AEG contends that it did not hire Murray and could not have foreseen the singer’s death. The trial will address issues about Jackson’s health and finances, which were not factors in Murray’s criminal trial.

Mesereau says he believes the defense has an uphill battle.

“If you look at those emails where they acknowledge they’re paying his doctor, they acknowledge that he better perform even if he’s not well,” said Mesereau. “I think the defense has a real uphill battle. I think that sympathy is going to be with Katherine and Michael’s three children.”
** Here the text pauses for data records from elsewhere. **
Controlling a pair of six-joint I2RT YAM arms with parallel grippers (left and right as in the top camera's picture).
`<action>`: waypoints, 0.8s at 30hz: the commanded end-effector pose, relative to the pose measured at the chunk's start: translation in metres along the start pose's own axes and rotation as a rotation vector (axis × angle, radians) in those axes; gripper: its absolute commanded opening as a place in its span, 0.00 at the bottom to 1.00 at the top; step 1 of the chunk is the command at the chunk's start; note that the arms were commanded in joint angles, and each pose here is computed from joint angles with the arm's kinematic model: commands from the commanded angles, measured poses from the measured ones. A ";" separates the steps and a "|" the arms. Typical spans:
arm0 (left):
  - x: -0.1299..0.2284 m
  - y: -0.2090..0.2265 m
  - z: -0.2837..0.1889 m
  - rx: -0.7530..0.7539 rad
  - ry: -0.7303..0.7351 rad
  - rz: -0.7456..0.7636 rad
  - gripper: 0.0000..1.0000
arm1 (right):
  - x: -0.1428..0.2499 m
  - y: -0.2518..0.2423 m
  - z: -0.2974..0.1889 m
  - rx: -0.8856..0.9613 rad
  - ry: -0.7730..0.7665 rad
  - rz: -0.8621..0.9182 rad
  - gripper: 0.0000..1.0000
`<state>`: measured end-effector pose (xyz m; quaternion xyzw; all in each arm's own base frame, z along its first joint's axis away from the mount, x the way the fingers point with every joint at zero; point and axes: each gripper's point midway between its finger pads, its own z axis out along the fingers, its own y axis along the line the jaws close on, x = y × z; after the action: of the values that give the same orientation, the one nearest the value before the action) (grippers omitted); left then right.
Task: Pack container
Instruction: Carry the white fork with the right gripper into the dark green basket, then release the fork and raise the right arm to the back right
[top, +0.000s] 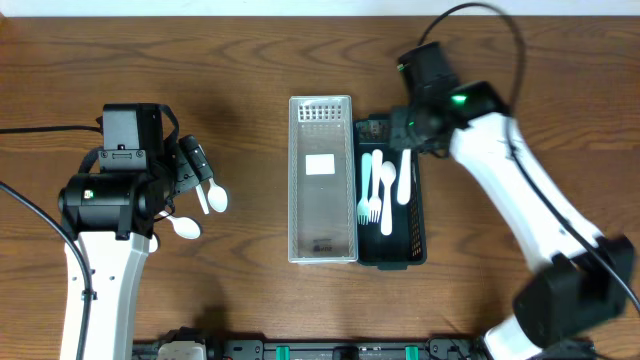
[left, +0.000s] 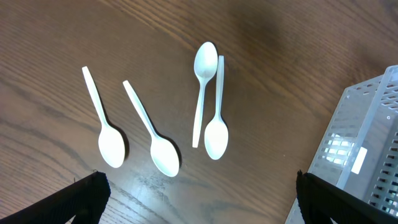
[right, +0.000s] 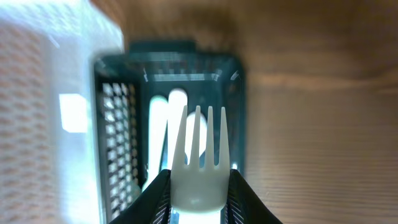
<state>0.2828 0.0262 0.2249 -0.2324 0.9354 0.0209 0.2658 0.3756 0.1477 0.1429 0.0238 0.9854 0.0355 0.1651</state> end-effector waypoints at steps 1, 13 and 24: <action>-0.003 0.004 -0.001 -0.019 -0.009 0.014 0.98 | 0.022 0.005 0.035 0.053 0.097 -0.060 0.01; -0.003 0.003 -0.001 -0.019 -0.009 0.013 0.98 | 0.047 0.013 0.084 0.089 0.216 -0.110 0.22; -0.003 0.004 -0.001 -0.019 -0.009 0.021 0.98 | 0.029 0.021 0.069 0.061 0.167 -0.146 0.49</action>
<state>0.2828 0.0262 0.2249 -0.2322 0.9355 0.0210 0.2656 0.3608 0.1633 0.0505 -0.0265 0.9980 -0.0157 0.0556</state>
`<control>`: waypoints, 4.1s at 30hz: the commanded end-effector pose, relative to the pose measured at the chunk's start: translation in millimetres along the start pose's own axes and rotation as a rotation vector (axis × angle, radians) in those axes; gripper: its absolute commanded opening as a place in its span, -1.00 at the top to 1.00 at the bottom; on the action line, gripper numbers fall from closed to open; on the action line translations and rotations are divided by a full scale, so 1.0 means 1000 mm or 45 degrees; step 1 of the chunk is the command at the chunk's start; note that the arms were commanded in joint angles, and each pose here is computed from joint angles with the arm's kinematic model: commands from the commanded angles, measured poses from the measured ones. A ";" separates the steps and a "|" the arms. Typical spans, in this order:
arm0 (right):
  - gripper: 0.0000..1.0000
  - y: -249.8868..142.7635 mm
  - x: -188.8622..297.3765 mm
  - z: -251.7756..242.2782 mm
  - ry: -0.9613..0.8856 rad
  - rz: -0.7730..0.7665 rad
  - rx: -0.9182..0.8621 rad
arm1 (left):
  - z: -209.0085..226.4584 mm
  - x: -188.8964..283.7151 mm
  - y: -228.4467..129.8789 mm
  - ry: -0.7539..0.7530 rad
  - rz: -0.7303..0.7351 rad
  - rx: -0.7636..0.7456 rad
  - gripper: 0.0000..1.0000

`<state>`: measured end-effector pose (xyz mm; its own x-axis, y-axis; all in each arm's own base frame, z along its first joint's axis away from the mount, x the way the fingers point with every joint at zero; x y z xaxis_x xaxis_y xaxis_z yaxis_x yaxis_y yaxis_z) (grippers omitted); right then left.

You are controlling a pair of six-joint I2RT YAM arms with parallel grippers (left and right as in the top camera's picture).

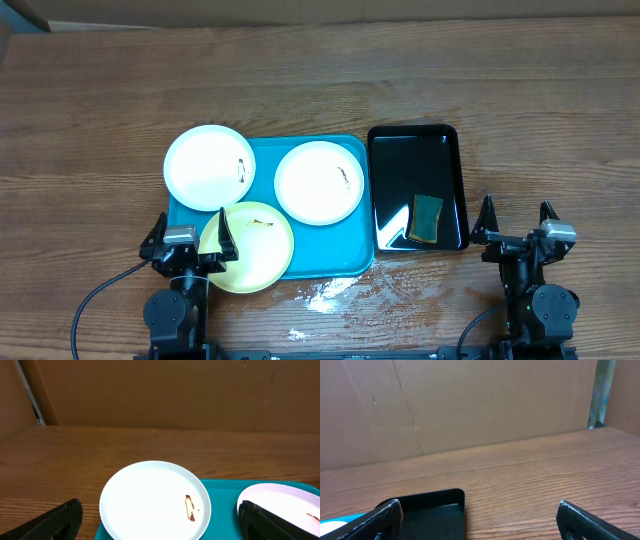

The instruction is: Clean dirty plates on tray and stack at the side

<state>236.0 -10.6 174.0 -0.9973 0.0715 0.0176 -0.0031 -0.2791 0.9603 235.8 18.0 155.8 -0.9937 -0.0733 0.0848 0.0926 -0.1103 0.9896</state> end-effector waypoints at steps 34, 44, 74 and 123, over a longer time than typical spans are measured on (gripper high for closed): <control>-1.00 0.062 0.020 0.019 0.016 0.019 -0.019 | 0.000 0.000 0.000 -0.005 -0.008 -0.020 -1.00; -1.00 0.093 -0.010 0.052 -0.068 0.737 -0.135 | 0.000 0.000 0.000 -0.005 -0.008 -0.020 -0.99; -0.43 -0.015 -0.038 0.090 -0.498 1.636 -0.210 | -0.021 0.027 0.106 -0.249 -0.178 0.017 -1.00; -0.48 -0.152 -0.045 0.057 -0.413 1.583 -0.155 | -0.138 -0.126 -0.085 -0.448 1.789 0.133 0.37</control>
<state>285.3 84.7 44.4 -0.2675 -0.0898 0.9594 0.8838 -0.4194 0.2072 357.0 -101.7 55.8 -0.0644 0.2163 0.9742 0.9893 -0.1146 0.0909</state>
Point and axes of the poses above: each gripper's point midway between its finger pads, its own x axis back along the fingers, its own z axis along the line the jaws close on, y = z × x, the point moved 1 cm from there along x, back along the fingers, and after that the axes turned 8 degrees about -x, right-handed, at the moved point
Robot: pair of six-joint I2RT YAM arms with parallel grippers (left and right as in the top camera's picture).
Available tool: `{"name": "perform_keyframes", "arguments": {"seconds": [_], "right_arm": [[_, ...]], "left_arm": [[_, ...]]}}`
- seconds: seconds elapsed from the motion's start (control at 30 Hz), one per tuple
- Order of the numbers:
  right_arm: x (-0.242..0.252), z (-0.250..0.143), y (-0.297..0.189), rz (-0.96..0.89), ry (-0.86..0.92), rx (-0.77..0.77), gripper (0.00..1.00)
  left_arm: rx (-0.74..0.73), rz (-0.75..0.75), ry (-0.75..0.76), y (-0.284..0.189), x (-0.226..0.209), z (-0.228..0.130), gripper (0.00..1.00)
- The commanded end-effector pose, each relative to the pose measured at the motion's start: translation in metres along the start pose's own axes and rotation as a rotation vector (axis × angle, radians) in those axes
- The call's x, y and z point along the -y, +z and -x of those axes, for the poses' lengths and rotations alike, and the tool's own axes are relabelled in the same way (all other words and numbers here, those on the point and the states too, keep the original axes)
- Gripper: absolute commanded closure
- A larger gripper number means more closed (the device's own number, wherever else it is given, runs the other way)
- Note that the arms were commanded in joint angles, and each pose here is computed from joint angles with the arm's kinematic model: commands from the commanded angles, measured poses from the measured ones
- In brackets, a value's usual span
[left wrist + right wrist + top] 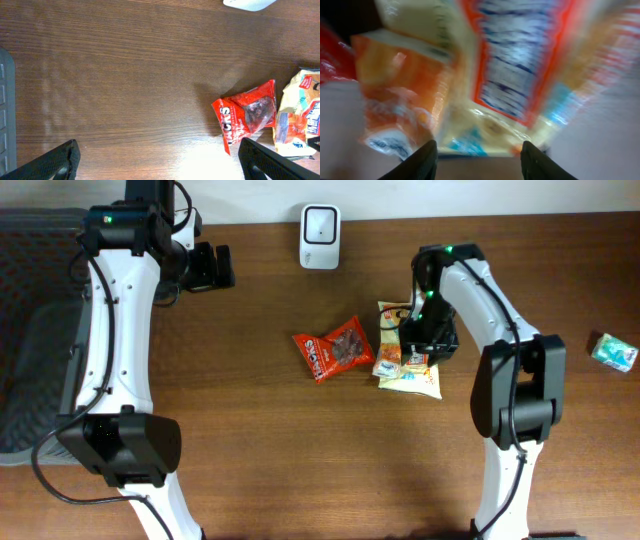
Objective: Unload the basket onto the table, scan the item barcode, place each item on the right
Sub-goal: 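Close the right gripper on the orange juice box beside the red bag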
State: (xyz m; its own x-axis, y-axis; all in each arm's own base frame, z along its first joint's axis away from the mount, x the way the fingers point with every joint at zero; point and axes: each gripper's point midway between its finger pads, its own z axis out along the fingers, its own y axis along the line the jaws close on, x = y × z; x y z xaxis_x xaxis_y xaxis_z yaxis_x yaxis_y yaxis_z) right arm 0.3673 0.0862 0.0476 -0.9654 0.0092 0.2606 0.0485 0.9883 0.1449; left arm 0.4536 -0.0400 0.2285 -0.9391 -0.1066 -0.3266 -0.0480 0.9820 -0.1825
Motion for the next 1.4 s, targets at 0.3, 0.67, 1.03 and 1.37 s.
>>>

Other legal analysts say that proving the allegations made by Katherine Jackson may be difficult.

“Dr. Murray was a doctor that Michael Jackson had a prior relationship with and that Michael Jackson was the one that was instrumental in getting Dr. Murray hired by AEG or in essence really paid by AEG,” said Edwards.

A jury of six men and six women will listen to several months of testimony before deciding if AEG Live, one of the world’s largest entertainment companies, should pay Jackson’s mother and his three children billions of dollars for its liability in the pop star’s death.

Katherine Jackson and the singer’s three children are suing AEG in excess of $50 million each for general damages and $10 million each for special damages, making a possible payout in the billions.

Lawyers for Katherine Jackson argue that if Michael Jackson had lived he could potentially have earned that much.

The first witness is expected to take the stand Tuesday. Jackson’s two oldest children, Paris and Prince, may testify. Celebrities, such as Diana Ross, Spike Lee and Quincy Jones, are also listed as potential witnesses. It is unclear who will take the stand first.